Read more: SEC Chair Gensler Questions Need for More Digital Currency
The current status of eINR: is it scalable?
According to the RBI’s annual report, as of March 31, 2023, the total value of the digital rupee in circulation stood at Rs 16.39 crore. For comparison, the value of banknotes in circulation was Rs. 33,48,228 crore, and the value of coins was Rs. 30,242 crore.
Clearly, there’s a long way to go as far as wide-scale adaptability (or even general awareness, for that matter) is concerned. Scalability, regulatory and privacy frameworks, operational standardization, and technological considerations are four key areas that the Central Bank needs to put its utmost focus on.
The prerequisite technology required for the deployment of the digital rupee might still be too expensive for commercial banks to employ, as they still do their own cost-benefit analysis of adopting different products.

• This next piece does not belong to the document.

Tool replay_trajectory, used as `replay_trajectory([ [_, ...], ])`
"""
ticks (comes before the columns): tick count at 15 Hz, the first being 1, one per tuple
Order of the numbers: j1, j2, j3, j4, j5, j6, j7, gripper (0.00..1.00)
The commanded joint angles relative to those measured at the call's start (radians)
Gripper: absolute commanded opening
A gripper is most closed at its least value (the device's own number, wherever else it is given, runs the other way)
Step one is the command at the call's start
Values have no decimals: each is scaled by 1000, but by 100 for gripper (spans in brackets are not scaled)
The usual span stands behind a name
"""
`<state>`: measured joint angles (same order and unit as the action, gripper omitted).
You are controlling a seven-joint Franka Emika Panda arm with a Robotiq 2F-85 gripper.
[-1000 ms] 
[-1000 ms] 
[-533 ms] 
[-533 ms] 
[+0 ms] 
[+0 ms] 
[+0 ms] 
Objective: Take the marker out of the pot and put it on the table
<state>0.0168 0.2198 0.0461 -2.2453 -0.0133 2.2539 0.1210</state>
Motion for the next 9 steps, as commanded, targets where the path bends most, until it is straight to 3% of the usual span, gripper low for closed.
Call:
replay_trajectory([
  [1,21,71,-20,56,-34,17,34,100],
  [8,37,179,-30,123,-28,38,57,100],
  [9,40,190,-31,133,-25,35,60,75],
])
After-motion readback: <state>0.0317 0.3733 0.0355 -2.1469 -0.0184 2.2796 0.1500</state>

As India moves forward with the CBDC project, top banks are expanding their digital services, with HDFC and ICICI Bank taking the lead. Moreover, the government can also work on incentivizing these pieces of technology for better scalability.
For it to be especially appealing to the masses, the digital wallet must have a user-friendly interface in addition to a multi-lingual and convenient display.
However, if the government succeeds in implementing the required policies and setting up cyber security infrastructure, INR can be a massive success. India will be perceived as a global leader in the fintech landscape and truly secure its place if it happens to make the digital rupee inclusive and accessible to the general public. While it’s still a far-fetched dream, the potential of the digital rupee is limitless.